# WHAT THE EXERCISE ASKS
Please restate each entry that follows word for word.

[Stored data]
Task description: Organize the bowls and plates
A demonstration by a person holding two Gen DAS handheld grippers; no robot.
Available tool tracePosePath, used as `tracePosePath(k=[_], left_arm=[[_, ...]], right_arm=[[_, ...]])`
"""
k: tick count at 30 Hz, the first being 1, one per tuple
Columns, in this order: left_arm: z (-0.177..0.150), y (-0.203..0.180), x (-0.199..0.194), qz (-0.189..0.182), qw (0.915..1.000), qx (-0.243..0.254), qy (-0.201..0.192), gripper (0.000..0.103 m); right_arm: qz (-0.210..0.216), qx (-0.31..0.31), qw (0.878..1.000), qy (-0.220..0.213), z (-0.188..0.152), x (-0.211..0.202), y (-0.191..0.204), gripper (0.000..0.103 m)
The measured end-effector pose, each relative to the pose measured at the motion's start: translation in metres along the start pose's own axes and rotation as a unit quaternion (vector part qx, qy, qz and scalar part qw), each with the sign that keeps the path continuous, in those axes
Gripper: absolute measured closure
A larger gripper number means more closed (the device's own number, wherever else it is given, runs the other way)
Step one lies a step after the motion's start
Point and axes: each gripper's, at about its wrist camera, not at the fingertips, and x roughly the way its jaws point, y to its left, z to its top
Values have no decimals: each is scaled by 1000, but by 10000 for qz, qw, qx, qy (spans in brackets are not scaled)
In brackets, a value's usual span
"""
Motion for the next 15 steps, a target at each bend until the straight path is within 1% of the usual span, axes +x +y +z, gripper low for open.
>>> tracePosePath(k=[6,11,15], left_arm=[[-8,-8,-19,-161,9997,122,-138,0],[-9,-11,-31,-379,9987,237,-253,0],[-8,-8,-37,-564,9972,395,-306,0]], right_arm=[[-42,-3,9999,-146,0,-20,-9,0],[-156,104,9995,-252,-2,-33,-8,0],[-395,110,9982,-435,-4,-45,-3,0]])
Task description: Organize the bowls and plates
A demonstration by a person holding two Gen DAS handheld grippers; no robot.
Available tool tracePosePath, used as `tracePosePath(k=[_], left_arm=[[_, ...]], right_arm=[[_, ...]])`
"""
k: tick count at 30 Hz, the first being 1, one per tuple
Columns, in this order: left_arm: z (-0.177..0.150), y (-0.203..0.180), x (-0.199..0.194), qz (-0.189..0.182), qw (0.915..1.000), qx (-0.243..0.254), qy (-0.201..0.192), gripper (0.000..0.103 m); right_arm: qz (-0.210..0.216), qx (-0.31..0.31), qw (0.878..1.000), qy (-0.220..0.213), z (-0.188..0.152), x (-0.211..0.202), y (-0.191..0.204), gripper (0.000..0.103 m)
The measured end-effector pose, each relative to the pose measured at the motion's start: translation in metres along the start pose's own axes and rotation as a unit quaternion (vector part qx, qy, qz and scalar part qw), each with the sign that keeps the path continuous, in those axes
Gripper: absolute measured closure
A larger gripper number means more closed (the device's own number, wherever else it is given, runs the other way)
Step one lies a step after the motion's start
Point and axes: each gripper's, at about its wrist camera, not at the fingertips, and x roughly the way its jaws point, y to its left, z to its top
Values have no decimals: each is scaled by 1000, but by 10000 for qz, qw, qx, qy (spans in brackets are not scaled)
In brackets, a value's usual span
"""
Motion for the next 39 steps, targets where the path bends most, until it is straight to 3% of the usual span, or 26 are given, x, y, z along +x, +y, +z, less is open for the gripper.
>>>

# TASK OUTPUT
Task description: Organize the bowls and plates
A demonstration by a person holding two Gen DAS handheld grippers; no robot.
Available tool tracePosePath, used as `tracePosePath(k=[_], left_arm=[[_, ...]], right_arm=[[_, ...]])`
"""
k: tick count at 30 Hz, the first being 1, one per tuple
Columns, in this order: left_arm: z (-0.177..0.150), y (-0.203..0.180), x (-0.199..0.194), qz (-0.189..0.182), qw (0.915..1.000), qx (-0.243..0.254), qy (-0.201..0.192), gripper (0.000..0.103 m); right_arm: qz (-0.210..0.216), qx (-0.31..0.31), qw (0.878..1.000), qy (-0.220..0.213), z (-0.188..0.152), x (-0.211..0.202), y (-0.191..0.204), gripper (0.000..0.103 m)
The measured end-effector pose, each relative to the pose measured at the motion's start: translation in metres along the start pose's own axes and rotation as a unit quaternion (vector part qx, qy, qz and scalar part qw), each with the sign that keeps the path continuous, in those axes
Gripper: absolute measured closure
A larger gripper number means more closed (the device's own number, wherever else it is given, runs the other way)
Step one lies a step after the motion's start
Point and axes: each gripper's, at about its wrist camera, not at the fingertips, and x roughly the way its jaws point, y to its left, z to its top
Values have no decimals: each is scaled by 1000, but by 10000 for qz, qw, qx, qy (spans in brackets are not scaled)
In brackets, a value's usual span
"""
Motion for the next 15 steps, a target at each bend until the straight path is within 1% of the usual span, axes +x +y +z, gripper low for open.
>>> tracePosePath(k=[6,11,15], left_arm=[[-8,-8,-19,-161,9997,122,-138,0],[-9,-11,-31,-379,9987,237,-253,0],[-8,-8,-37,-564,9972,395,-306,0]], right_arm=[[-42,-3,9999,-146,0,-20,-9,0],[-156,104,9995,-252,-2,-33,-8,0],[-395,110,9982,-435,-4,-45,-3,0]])
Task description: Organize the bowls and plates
A demonstration by a person holding two Gen DAS handheld grippers; no robot.
Available tool tracePosePath, used as `tracePosePath(k=[_], left_arm=[[_, ...]], right_arm=[[_, ...]])`
"""
k: tick count at 30 Hz, the first being 1, one per tuple
Columns, in this order: left_arm: z (-0.177..0.150), y (-0.203..0.180), x (-0.199..0.194), qz (-0.189..0.182), qw (0.915..1.000), qx (-0.243..0.254), qy (-0.201..0.192), gripper (0.000..0.103 m); right_arm: qz (-0.210..0.216), qx (-0.31..0.31), qw (0.878..1.000), qy (-0.220..0.213), z (-0.188..0.152), x (-0.211..0.202), y (-0.191..0.204), gripper (0.000..0.103 m)
The measured end-effector pose, each relative to the pose measured at the motion's start: translation in metres along the start pose's own axes and rotation as a unit quaternion (vector part qx, qy, qz and scalar part qw), each with the sign that keeps the path continuous, in those axes
Gripper: absolute measured closure
A larger gripper number means more closed (the device's own number, wherever else it is given, runs the other way)
Step one lies a step after the motion's start
Point and axes: each gripper's, at about its wrist camera, not at the fingertips, and x roughly the way its jaws point, y to its left, z to its top
Values have no decimals: each is scaled by 1000, but by 10000 for qz, qw, qx, qy (spans in brackets are not scaled)
In brackets, a value's usual span
"""
Motion for the next 39 steps, targets where the path bends most, until it is straight to 3% of the usual span, or 26 are given, x, y, z along +x, +y, +z, less is open for the gripper.
>>>

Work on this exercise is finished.